* _WHAT TO PRODUCE_:
Copy every line of the material below word for word.
___ DATASET CONTENT
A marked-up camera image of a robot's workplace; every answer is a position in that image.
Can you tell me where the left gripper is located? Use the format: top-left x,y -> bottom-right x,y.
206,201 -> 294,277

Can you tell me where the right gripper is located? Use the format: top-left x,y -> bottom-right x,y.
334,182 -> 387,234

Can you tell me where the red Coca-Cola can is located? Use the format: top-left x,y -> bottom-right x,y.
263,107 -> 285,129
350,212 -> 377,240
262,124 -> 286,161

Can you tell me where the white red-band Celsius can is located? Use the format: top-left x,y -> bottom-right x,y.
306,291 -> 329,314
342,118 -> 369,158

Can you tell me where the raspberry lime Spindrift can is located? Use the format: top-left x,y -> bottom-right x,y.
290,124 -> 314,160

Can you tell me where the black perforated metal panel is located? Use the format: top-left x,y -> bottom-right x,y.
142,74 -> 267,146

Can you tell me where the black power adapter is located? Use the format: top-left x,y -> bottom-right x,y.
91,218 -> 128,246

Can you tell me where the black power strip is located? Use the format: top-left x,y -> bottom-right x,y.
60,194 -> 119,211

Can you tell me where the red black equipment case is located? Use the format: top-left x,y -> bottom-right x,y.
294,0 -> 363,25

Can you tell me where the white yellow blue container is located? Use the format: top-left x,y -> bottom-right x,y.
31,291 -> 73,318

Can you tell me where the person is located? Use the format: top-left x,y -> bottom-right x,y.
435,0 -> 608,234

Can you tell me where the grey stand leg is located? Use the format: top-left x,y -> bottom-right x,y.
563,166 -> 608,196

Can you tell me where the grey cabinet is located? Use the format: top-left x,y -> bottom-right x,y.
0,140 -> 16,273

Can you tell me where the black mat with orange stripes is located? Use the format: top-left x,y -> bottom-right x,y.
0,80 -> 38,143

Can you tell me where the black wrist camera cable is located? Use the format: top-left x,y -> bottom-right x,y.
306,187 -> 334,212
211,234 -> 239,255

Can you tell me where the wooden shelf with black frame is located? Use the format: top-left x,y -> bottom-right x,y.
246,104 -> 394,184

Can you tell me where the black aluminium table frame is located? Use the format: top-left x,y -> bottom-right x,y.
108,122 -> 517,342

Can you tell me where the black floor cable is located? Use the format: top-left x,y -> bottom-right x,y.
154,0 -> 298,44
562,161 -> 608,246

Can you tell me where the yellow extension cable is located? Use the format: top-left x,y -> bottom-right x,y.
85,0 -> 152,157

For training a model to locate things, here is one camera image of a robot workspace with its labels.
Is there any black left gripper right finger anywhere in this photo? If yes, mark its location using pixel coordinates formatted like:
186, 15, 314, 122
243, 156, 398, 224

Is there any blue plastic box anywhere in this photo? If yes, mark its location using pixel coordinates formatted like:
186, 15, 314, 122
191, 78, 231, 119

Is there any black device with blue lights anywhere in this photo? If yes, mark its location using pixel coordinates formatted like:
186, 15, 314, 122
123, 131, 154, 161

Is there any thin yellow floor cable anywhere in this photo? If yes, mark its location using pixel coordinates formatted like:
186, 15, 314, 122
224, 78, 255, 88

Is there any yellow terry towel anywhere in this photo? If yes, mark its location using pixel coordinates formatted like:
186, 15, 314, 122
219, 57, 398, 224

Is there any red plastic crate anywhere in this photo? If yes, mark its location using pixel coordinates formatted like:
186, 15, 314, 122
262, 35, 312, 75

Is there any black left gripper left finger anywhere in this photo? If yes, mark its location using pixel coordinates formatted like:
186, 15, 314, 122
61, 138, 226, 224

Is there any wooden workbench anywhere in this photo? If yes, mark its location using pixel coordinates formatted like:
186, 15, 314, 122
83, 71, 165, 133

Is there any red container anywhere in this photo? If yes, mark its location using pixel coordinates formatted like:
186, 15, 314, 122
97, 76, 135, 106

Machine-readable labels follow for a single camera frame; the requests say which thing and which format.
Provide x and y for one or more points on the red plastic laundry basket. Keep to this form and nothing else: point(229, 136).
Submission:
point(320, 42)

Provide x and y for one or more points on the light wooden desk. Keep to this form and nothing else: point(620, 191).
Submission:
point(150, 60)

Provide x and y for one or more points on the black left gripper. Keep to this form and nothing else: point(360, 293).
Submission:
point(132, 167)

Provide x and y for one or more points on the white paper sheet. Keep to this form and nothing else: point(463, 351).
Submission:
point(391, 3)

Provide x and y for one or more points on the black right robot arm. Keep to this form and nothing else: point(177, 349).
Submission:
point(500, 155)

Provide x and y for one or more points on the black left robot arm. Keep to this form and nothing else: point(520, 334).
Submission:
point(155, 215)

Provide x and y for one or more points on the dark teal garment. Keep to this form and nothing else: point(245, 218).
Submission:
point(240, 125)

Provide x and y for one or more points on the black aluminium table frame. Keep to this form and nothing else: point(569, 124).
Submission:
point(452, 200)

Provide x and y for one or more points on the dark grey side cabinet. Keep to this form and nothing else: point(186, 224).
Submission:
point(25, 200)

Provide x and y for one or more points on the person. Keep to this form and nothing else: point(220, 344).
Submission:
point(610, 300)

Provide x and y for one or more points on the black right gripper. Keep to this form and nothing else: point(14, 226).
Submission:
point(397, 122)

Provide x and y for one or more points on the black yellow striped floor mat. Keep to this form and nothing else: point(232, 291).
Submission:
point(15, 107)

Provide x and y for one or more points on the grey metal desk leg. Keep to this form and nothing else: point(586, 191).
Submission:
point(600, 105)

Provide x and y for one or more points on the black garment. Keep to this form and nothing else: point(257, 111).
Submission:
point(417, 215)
______
* _SOLUTION BELOW_:
A marked-up camera image of a robot's workplace; every answer is a position in that image.
Can you tell me where the left gripper is located? Use the format: top-left x,y -> bottom-right x,y.
206,201 -> 294,277

Can you tell me where the right gripper is located? Use the format: top-left x,y -> bottom-right x,y.
334,182 -> 387,234

Can you tell me where the red Coca-Cola can is located? Use the format: top-left x,y -> bottom-right x,y.
263,107 -> 285,129
350,212 -> 377,240
262,124 -> 286,161

Can you tell me where the white red-band Celsius can is located? Use the format: top-left x,y -> bottom-right x,y.
306,291 -> 329,314
342,118 -> 369,158

Can you tell me where the raspberry lime Spindrift can is located? Use the format: top-left x,y -> bottom-right x,y.
290,124 -> 314,160

Can you tell me where the black perforated metal panel is located? Use the format: top-left x,y -> bottom-right x,y.
142,74 -> 267,146

Can you tell me where the black power adapter is located? Use the format: top-left x,y -> bottom-right x,y.
91,218 -> 128,246

Can you tell me where the black power strip is located? Use the format: top-left x,y -> bottom-right x,y.
60,194 -> 119,211

Can you tell me where the red black equipment case is located? Use the format: top-left x,y -> bottom-right x,y.
294,0 -> 363,25

Can you tell me where the white yellow blue container is located? Use the format: top-left x,y -> bottom-right x,y.
31,291 -> 73,318

Can you tell me where the person is located? Use the format: top-left x,y -> bottom-right x,y.
435,0 -> 608,234

Can you tell me where the grey stand leg is located? Use the format: top-left x,y -> bottom-right x,y.
563,166 -> 608,196

Can you tell me where the grey cabinet is located? Use the format: top-left x,y -> bottom-right x,y.
0,140 -> 16,273

Can you tell me where the black mat with orange stripes is located? Use the format: top-left x,y -> bottom-right x,y.
0,80 -> 38,143

Can you tell me where the black wrist camera cable is located? Use the format: top-left x,y -> bottom-right x,y.
306,187 -> 334,212
211,234 -> 239,255

Can you tell me where the wooden shelf with black frame is located? Use the format: top-left x,y -> bottom-right x,y.
246,104 -> 394,184

Can you tell me where the black aluminium table frame is located? Use the format: top-left x,y -> bottom-right x,y.
108,122 -> 517,342

Can you tell me where the black floor cable is located? Use the format: top-left x,y -> bottom-right x,y.
154,0 -> 298,44
562,161 -> 608,246

Can you tell me where the yellow extension cable is located? Use the format: top-left x,y -> bottom-right x,y.
85,0 -> 152,157

For training a model to locate things, here is one camera image of a robot workspace with its labels.
Is there any black left gripper right finger anywhere in this photo? If yes, mark its location using pixel coordinates formatted like:
186, 15, 314, 122
243, 156, 398, 224

Is there any blue plastic box anywhere in this photo? If yes, mark its location using pixel coordinates formatted like:
186, 15, 314, 122
191, 78, 231, 119

Is there any black device with blue lights anywhere in this photo? If yes, mark its location using pixel coordinates formatted like:
186, 15, 314, 122
123, 131, 154, 161

Is there any thin yellow floor cable anywhere in this photo? If yes, mark its location using pixel coordinates formatted like:
186, 15, 314, 122
224, 78, 255, 88

Is there any yellow terry towel anywhere in this photo? If yes, mark its location using pixel coordinates formatted like:
186, 15, 314, 122
219, 57, 398, 224

Is there any red plastic crate anywhere in this photo? If yes, mark its location using pixel coordinates formatted like:
186, 15, 314, 122
262, 35, 312, 75

Is there any black left gripper left finger anywhere in this photo? If yes, mark its location using pixel coordinates formatted like:
186, 15, 314, 122
61, 138, 226, 224

Is there any wooden workbench anywhere in this photo? If yes, mark its location using pixel coordinates formatted like:
186, 15, 314, 122
83, 71, 165, 133

Is there any red container anywhere in this photo? If yes, mark its location using pixel coordinates formatted like:
186, 15, 314, 122
97, 76, 135, 106

Machine-readable labels follow for a single camera frame; the requests say which thing and which format.
Provide x and y for one or more points on the red plastic laundry basket. Keep to this form and nothing else: point(229, 136).
Submission:
point(320, 42)

Provide x and y for one or more points on the light wooden desk. Keep to this form and nothing else: point(620, 191).
Submission:
point(150, 60)

Provide x and y for one or more points on the black left gripper. Keep to this form and nothing else: point(360, 293).
Submission:
point(132, 167)

Provide x and y for one or more points on the white paper sheet. Keep to this form and nothing else: point(463, 351).
Submission:
point(391, 3)

Provide x and y for one or more points on the black right robot arm. Keep to this form and nothing else: point(177, 349).
Submission:
point(500, 155)

Provide x and y for one or more points on the black left robot arm. Keep to this form and nothing else: point(520, 334).
Submission:
point(155, 215)

Provide x and y for one or more points on the dark teal garment. Keep to this form and nothing else: point(245, 218).
Submission:
point(240, 125)

Provide x and y for one or more points on the black aluminium table frame. Keep to this form and nothing else: point(569, 124).
Submission:
point(452, 200)

Provide x and y for one or more points on the dark grey side cabinet. Keep to this form and nothing else: point(186, 224).
Submission:
point(25, 200)

Provide x and y for one or more points on the person. Keep to this form and nothing else: point(220, 344).
Submission:
point(610, 300)

Provide x and y for one or more points on the black right gripper. Keep to this form and nothing else: point(14, 226).
Submission:
point(397, 122)

Provide x and y for one or more points on the black yellow striped floor mat. Keep to this form and nothing else: point(232, 291).
Submission:
point(15, 107)

Provide x and y for one or more points on the grey metal desk leg. Keep to this form and nothing else: point(586, 191).
Submission:
point(600, 105)

Provide x and y for one or more points on the black garment. Keep to this form and nothing else: point(257, 111).
Submission:
point(417, 215)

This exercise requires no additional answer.